# Michael Navarro: Competency 4 - Project 1

## Project Instructions

Task 1: Complete Exercise 8 from Chapter 7 in Textbook:
>* Load the MNIST data (introduced in Chapter 3), and split it into a training set, a validation set, and a test set (e.g., use 50,000 instances for training, 10,000 for validation,and 10,000 for testing). 
>* Then train various classifiers, such as a RandomForest classifier, an Extra-Trees classifier, and an SVM. 
>* Next, try to combine them into an ensemble that outperforms them all on the validation set, using a soft or hard voting classifier. 
>* Once you have found one, try it on the test set.

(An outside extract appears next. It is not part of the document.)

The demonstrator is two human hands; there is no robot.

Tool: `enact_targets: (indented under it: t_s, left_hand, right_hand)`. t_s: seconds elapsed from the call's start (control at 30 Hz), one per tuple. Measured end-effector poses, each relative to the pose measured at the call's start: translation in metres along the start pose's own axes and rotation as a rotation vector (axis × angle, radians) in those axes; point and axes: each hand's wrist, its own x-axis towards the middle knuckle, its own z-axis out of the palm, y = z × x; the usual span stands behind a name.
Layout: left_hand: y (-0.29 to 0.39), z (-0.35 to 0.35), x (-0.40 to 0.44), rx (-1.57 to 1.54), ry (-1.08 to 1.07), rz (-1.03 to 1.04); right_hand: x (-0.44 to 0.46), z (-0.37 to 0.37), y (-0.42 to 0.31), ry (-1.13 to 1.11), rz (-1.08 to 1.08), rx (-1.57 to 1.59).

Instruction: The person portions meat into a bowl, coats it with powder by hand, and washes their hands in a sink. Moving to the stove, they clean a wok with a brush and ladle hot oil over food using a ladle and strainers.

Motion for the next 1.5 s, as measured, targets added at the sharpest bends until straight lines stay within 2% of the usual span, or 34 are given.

How much better does it perform compared to the individual classifiers?

Task 2: 
>* Repeat the previous task on a different dataset  (you can pick one of the datasets used in previous projects or pick a new one). 

## Notebook Imports & Globals

In [1]:
#----------------------------------------------------------------------------------------
#                                       Imports 
#----------------------------------------------------------------------------------------
import pandas as pd
import numpy as np
import seaborn as sns
import matplotlib.pyplot as plt

from scipy import stats

#----------------------------------- sklearn imports -----------------------------------
from sklearn.model_selection import train_test_split
from sklearn.ensemble import RandomForestClassifier, ExtraTreesClassifier, VotingClassifier
from sklearn.svm import LinearSVC
from sklearn.neural_network import MLPClassifier
from sklearn.datasets import fetch_openml

#----------------------------------------------------------------------------------------
#                                   Global Constants
#----------------------------------------------------------------------------------------

## Task 1

### Load MNIST Data

In [2]:
# Load MNIST dataset from OpenML
mnist = fetch_openml('mnist_784', version=1, as_frame=False)
mnist.target = mnist.target.astype(np.uint8)

### Split Data
* 50K - Training
* 10K - Validation
* 10K - Testing

In [3]:
# Validation Set
X_train_val, X_test, y_train_val, y_test = train_test_split(
    mnist.data, mnist.target, test_size=10000, random_state=42)

# Test Set
X_train, X_val, y_train, y_val = train_test_split(
    X_train_val, y_train_val, test_size=10000, random_state=42)

## Train Classifiers

### Setup Modeling Variables

In [4]:
# Setup Model Parameters
random_forest_clf   = RandomForestClassifier(n_estimators=100, random_state=42)
extra_trees_clf     = ExtraTreesClassifier(n_estimators=100, random_state=42)
svm_clf             = LinearSVC(max_iter=100, tol=20, random_state=42)
mlp_clf             = MLPClassifier(random_state=42)

In [5]:
# List of models and their respective names for iterative purposes
estimators      = [random_forest_clf, extra_trees_clf, svm_clf, mlp_clf]
estimator_names = ['Random Forest Classifier', 'Extra Trees Classifier', 'Linear SVC', 'MLP Classifier']

### Train Models

In [6]:
# Train Models
idx = 0
for estimator in estimators:
    print(f'Training: {estimator_names[idx]}')
    # Train model
    estimator.fit(X_train, y_train)
    idx += 1
# end for

Training: Random Forest Classifier
Training: Extra Trees Classifier
Training: Linear SVC
Training: MLP Classifier


In [7]:
# Display Scores of each model
idx = 0
for estimator in estimators:
    print(f'Model: {estimator_names[idx]: <25} Score: {estimator.score(X_val, y_val): .4f}')
    idx += 1
# end for

Model: Random Forest Classifier  Score:  0.9692
Model: Extra Trees Classifier    Score:  0.9715
Model: Linear SVC                Score:  0.8590
Model: MLP Classifier            Score:  0.9577


The least performant model was Linear SVC while the best performant model was Random Forest Classifier.

### Ensemble Testing

#### Setup Voting Ensemble Classifier

In [8]:
named_estimators = [
    ("random_forest_clf", random_forest_clf),
    ("extra_trees_clf", extra_trees_clf),
    ("svm_clf", svm_clf),
    ("mlp_clf", mlp_clf),
]

voting_clf = VotingClassifier(named_estimators)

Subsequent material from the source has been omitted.